Political Science
A numerical study on efficient jury size
T. Watanabe
Jury trials are widely regarded as embodiments of democracy, yet practical constraints prevent involving entire communities in every trial. Historically, juries have commonly comprised about 12 lay citizens, particularly when unanimity is required, and this convention persists despite arguments for smaller juries. This study investigates a statistical explanation for why approximately 12 jurors are often chosen. The central hypothesis is that juries of around 12 individuals optimally balance verdict accuracy—how well a jury’s unanimous verdict represents the decision of the full community—and deliberation time—the number of voting steps needed to reach unanimity. Using a majority-vote model with noise on a fully connected network, the study quantifies these two metrics, explores how community opinion homogeneity and anti-conformity shape the efficient jury size, and tests whether these factors together can explain the prevalence of ~12-person juries. The work aims to provide a parsimonious, statistically grounded account of efficient jury size with implications for judicial practice and democratic representation.

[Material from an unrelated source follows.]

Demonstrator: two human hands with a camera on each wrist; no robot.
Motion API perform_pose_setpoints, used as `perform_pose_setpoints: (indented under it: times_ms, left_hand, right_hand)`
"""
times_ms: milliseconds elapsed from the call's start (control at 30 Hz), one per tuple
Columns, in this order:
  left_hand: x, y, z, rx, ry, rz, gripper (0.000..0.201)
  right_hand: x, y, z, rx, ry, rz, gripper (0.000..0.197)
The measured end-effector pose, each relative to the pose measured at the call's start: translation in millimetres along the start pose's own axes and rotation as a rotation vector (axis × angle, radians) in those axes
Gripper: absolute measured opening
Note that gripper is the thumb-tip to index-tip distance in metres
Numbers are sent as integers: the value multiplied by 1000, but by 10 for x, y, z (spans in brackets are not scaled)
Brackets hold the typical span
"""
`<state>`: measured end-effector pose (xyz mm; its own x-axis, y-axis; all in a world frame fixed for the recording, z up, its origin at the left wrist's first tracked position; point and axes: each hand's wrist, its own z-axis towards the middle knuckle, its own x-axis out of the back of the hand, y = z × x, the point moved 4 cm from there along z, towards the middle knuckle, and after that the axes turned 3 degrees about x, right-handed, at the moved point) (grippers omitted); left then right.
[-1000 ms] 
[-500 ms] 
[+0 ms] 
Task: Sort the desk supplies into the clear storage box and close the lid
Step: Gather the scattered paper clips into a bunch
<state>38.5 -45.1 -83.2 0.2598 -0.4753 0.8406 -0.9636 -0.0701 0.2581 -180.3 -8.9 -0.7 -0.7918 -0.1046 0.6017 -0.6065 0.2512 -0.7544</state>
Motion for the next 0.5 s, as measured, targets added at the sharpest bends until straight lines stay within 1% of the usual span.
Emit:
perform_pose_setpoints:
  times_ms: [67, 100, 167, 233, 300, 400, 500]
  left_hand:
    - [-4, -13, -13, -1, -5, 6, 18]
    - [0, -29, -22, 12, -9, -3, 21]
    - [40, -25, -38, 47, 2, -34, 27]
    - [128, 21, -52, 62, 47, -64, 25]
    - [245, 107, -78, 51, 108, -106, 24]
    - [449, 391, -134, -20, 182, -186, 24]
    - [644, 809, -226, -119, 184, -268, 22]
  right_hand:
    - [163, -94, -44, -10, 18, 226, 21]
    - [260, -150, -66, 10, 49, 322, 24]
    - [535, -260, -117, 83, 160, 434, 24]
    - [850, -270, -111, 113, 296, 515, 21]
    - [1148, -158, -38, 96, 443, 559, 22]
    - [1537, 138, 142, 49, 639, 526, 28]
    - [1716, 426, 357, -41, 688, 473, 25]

Prior research has debated whether jury decisions adequately represent community opinions and examined properties such as impartiality, consistency, and accuracy. Sociological and historical accounts suggest that jury sizes have been influenced by political and societal events, while a meta-analysis of 17 studies reported democratic and sociological advantages of 12-person over 6-person juries. Some studies argue for smaller juries, yet the conventional ~12-juror system persists across jurisdictions. Theoretical and statistical models of opinion dynamics, including the majority-vote model with noise and related voter/Ising-like models, provide tools to study group decision-making, consensus formation, and phase transitions in social systems. Analytical results on critical noise thresholds for majority-vote dynamics on complete graphs inform parameter choices to ensure convergence toward consensus. This paper builds on these strands by applying a simple, widely used opinion dynamics model to the specific question of efficient jury size and by linking model parameters to measurable community characteristics.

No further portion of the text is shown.